Au théâtre Prospero, jusqu’au 16 décembre

Théâtre

La distribution

Le metteur en scène Florent Siaud est dithyrambique à propos des 10 acteurs qu’il dirige dans Les enivrés. Appuyez sur les boutons pour découvrir ce qu’il dit de chacun d’eux.

FLORENT SIAUD SUR... DAVID BOUTIN

« C’est un instinct, c’est un fauve, mais qui est capable d’une justesse et d’une précision impressionnantes. C’est un mélange d’écoute de l’autre et de petite ironie. Il est capable d’une lumière qui irradie et le fait toucher à une sorte de danse sacrée. C’est magnifique. »

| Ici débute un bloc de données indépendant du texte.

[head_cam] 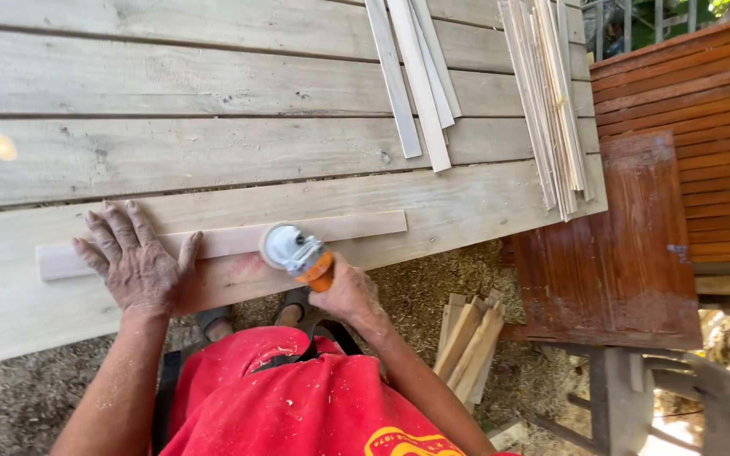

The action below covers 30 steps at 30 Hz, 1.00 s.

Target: Using an angle grinder with a sanding disc to smooth the edges and surfaces of wooden strips.

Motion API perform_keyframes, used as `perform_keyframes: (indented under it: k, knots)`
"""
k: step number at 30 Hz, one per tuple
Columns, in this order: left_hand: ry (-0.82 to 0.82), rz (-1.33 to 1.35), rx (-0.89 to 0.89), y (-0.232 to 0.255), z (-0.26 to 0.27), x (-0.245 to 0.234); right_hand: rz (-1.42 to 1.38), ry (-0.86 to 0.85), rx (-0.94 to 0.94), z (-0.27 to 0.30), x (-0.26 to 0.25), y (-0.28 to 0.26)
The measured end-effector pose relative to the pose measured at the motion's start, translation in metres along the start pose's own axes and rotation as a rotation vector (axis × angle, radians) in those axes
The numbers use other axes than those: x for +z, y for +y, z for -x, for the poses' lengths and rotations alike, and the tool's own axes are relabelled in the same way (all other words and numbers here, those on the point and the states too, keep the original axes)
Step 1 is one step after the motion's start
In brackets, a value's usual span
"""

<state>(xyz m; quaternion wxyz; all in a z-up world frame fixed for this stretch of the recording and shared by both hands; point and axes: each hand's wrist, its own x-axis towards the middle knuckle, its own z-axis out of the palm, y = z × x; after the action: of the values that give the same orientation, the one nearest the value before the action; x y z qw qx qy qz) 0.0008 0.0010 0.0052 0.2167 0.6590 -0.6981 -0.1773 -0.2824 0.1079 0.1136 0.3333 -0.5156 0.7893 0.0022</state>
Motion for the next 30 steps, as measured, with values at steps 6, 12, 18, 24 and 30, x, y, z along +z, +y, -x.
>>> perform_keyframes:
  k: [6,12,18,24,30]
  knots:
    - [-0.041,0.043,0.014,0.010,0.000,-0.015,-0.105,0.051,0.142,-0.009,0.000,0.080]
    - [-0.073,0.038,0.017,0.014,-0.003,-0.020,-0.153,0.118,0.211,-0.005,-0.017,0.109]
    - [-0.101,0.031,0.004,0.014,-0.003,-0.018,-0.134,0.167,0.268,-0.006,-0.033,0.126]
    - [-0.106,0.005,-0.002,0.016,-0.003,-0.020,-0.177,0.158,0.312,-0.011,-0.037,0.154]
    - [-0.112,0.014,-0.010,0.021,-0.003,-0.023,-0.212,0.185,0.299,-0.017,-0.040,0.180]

FLORENT SIAUD SUR... MARIE-EVE PELLETIER

« Elle était dans Illusions avec David Boutin et Paul Ahmarani. C’était important d’avoir des interprètes qui avaient déjà traversé Viripaev. Elle pouvait amener cette charge-là qu’on a vécue il y a deux ans dans ce nouveau texte. C’est la mariée sérieuse, rongée par la culpabilité. »

FLORENT SIAUD SUR... PAUL AHMARANI

« C’est une autre énergie, une autre couleur de voix, un timbre plus corsé. Il a un rapport au comique particulier. Physiquement aussi. Il a cette capacité à avoir une petite ironie, une empathie avec le spectateur. Il est très précis comme interprète et, en une phrase, il peut créer une distanciation. Sa palette est très large. »

FLORENT SIAUD SUR... MARIE-FRANCE LAMBERT

« Cette pièce offre une pensée qui doit être profondément sentie. Elle passe par le charisme de l’acteur. Marie-France a un côté mélancolique, lunaire, noir. Déjà un peu russe. Elle a un côté dostoïevskien. Ça marche très bien aussi dans la pièce. »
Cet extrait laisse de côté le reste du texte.